[Saved data entries]
————————
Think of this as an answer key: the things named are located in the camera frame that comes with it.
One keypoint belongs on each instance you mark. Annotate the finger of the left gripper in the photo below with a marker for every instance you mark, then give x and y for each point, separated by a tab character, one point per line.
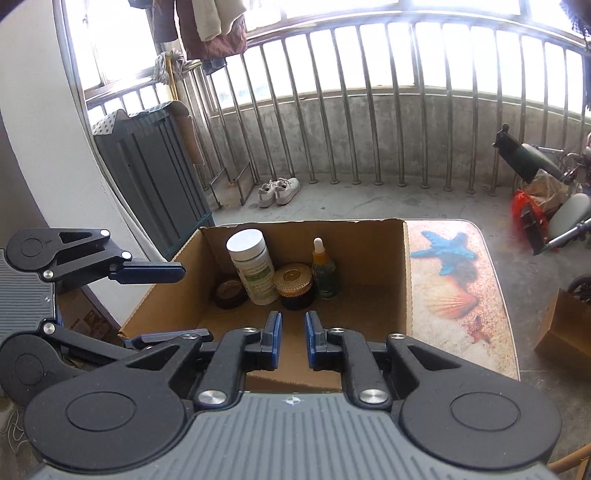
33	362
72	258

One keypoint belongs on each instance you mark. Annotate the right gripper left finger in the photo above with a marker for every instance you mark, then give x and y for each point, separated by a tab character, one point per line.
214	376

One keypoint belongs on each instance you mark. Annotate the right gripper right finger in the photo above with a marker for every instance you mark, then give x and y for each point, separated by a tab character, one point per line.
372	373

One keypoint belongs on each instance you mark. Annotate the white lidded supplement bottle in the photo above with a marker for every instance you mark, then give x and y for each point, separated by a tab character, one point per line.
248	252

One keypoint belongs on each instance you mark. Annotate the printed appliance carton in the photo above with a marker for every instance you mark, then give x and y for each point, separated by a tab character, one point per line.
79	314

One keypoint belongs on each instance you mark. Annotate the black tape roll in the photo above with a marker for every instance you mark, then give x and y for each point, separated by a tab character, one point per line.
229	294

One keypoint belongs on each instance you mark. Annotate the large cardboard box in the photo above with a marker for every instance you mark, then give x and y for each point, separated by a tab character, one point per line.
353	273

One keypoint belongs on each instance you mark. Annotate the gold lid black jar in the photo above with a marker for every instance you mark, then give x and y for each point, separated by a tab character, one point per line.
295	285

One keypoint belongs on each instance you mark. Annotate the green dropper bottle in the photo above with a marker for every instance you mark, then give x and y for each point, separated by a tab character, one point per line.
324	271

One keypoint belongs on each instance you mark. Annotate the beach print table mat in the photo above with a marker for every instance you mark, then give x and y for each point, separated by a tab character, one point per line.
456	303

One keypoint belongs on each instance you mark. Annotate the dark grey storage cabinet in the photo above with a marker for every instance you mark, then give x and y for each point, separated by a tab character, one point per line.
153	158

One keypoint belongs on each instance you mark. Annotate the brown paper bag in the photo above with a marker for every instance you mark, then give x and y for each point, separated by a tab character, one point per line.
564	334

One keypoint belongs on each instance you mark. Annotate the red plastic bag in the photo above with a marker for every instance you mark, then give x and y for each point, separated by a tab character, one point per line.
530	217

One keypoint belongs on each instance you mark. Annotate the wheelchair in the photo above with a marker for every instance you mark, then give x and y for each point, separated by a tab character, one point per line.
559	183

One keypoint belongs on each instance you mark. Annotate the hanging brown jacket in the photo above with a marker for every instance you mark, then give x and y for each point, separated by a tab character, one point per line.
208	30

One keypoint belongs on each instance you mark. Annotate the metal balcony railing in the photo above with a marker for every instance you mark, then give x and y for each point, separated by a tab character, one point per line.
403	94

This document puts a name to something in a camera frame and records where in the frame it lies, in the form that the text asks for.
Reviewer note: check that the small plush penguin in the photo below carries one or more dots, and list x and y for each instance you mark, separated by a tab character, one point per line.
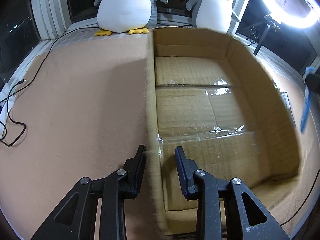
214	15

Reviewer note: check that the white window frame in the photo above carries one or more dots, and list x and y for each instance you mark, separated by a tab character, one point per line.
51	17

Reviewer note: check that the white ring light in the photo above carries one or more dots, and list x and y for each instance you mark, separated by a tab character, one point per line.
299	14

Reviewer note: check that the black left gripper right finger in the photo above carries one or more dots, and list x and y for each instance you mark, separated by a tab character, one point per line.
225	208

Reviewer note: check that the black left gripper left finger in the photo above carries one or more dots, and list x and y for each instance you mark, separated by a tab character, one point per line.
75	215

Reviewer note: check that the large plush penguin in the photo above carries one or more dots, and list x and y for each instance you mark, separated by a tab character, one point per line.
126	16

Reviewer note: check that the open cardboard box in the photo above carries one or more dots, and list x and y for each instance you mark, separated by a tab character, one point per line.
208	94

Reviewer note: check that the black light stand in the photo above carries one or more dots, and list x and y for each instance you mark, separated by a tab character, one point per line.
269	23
————————
EXERCISE DIRECTIONS =
Above are records with pictures; repeat them exactly, but without the pictures.

OUTPUT FOR THIS EXERCISE =
Think of this as an answer key: the things named are located in the camera frame that comes with it.
One keypoint belongs on each instance you mark. Annotate the finger of the left gripper in the photo below with a marker for every instance you mark, then give x and y for each point, separated by a tab character, one point per line.
33	362
72	258

One keypoint belongs on each instance you mark. Annotate the right gripper left finger in the photo above with a marker for every instance you mark, then give x and y for each point, separated by a tab character, one point per line.
214	376

One keypoint belongs on each instance you mark. Annotate the right gripper right finger in the photo above with a marker for every instance you mark, then give x and y for each point, separated by a tab character, one point per line.
372	373

One keypoint belongs on each instance you mark. Annotate the white lidded supplement bottle in the photo above with a marker for every instance you mark, then give x and y for each point, separated by a tab character, one point per line.
248	252

One keypoint belongs on each instance you mark. Annotate the printed appliance carton in the photo above with a marker for every instance you mark, then give x and y for each point, separated by a tab character, one point per line.
79	314

One keypoint belongs on each instance you mark. Annotate the black tape roll in the photo above with a marker for every instance you mark, then give x and y for each point, separated by a tab character, one point per line.
229	294

One keypoint belongs on each instance you mark. Annotate the large cardboard box in the photo above with a marker for every instance you mark, then give x and y for each point, separated by a tab character, one point per line.
353	273

One keypoint belongs on each instance you mark. Annotate the gold lid black jar in the photo above with a marker for every instance you mark, then give x and y for each point, separated by a tab character, one point per line.
295	285

One keypoint belongs on each instance you mark. Annotate the green dropper bottle in the photo above with a marker for every instance you mark, then give x and y for each point, separated by a tab character, one point per line.
324	271

One keypoint belongs on each instance you mark. Annotate the beach print table mat in the photo above with a marker for every instance you mark, then give x and y for each point, separated by a tab character, one point per line.
456	303

One keypoint belongs on each instance you mark. Annotate the dark grey storage cabinet in the photo above with a marker for every instance you mark, then give x and y for each point, separated by a tab character, one point per line.
153	158

One keypoint belongs on each instance you mark. Annotate the brown paper bag in the photo above with a marker for every instance you mark, then give x and y for each point, separated by a tab character, one point per line.
564	334

One keypoint belongs on each instance you mark. Annotate the red plastic bag in the photo above with a marker for every instance you mark, then give x and y for each point, separated by a tab character, one point per line.
530	217

One keypoint belongs on each instance you mark. Annotate the wheelchair in the photo above with a marker for every instance you mark, then give x and y for each point, separated by a tab character, one point per line.
559	183

One keypoint belongs on each instance you mark. Annotate the hanging brown jacket in the photo above with a marker for every instance you mark, then give x and y for each point, separated by a tab character, one point per line.
208	30

One keypoint belongs on each instance you mark. Annotate the metal balcony railing in the photo above with a marker for every instance you mark, then give x and y for each point, separated by a tab character, one point per line.
403	94

This document puts a name to something in a camera frame and records where in the frame it lies, in the form that the text asks for.
Reviewer note: check that the small plush penguin in the photo below carries one or more dots, and list x and y for each instance you mark, separated by a tab character, one point per line.
214	15

Reviewer note: check that the white window frame in the photo above carries one or more dots, and list x and y for each instance you mark, separated by a tab character, one point per line.
51	17

Reviewer note: check that the white ring light in the photo above carries one or more dots, and list x and y for each instance you mark, separated by a tab character, one point per line.
299	14

Reviewer note: check that the black left gripper right finger in the photo above carries one or more dots, and list x and y for each instance you mark, separated by a tab character, one point per line.
225	208

Reviewer note: check that the black left gripper left finger in the photo above carries one or more dots, and list x and y for each instance you mark, separated by a tab character, one point per line.
75	215

Reviewer note: check that the large plush penguin in the photo above carries one or more dots, and list x and y for each instance you mark, separated by a tab character, one point per line.
126	16

Reviewer note: check that the open cardboard box in the photo above carries one or more dots, and list x and y for each instance you mark, separated by a tab character, one point per line.
208	94

Reviewer note: check that the black light stand in the photo above carries one or more dots, and list x and y for each instance you mark, separated by a tab character, one point per line.
269	23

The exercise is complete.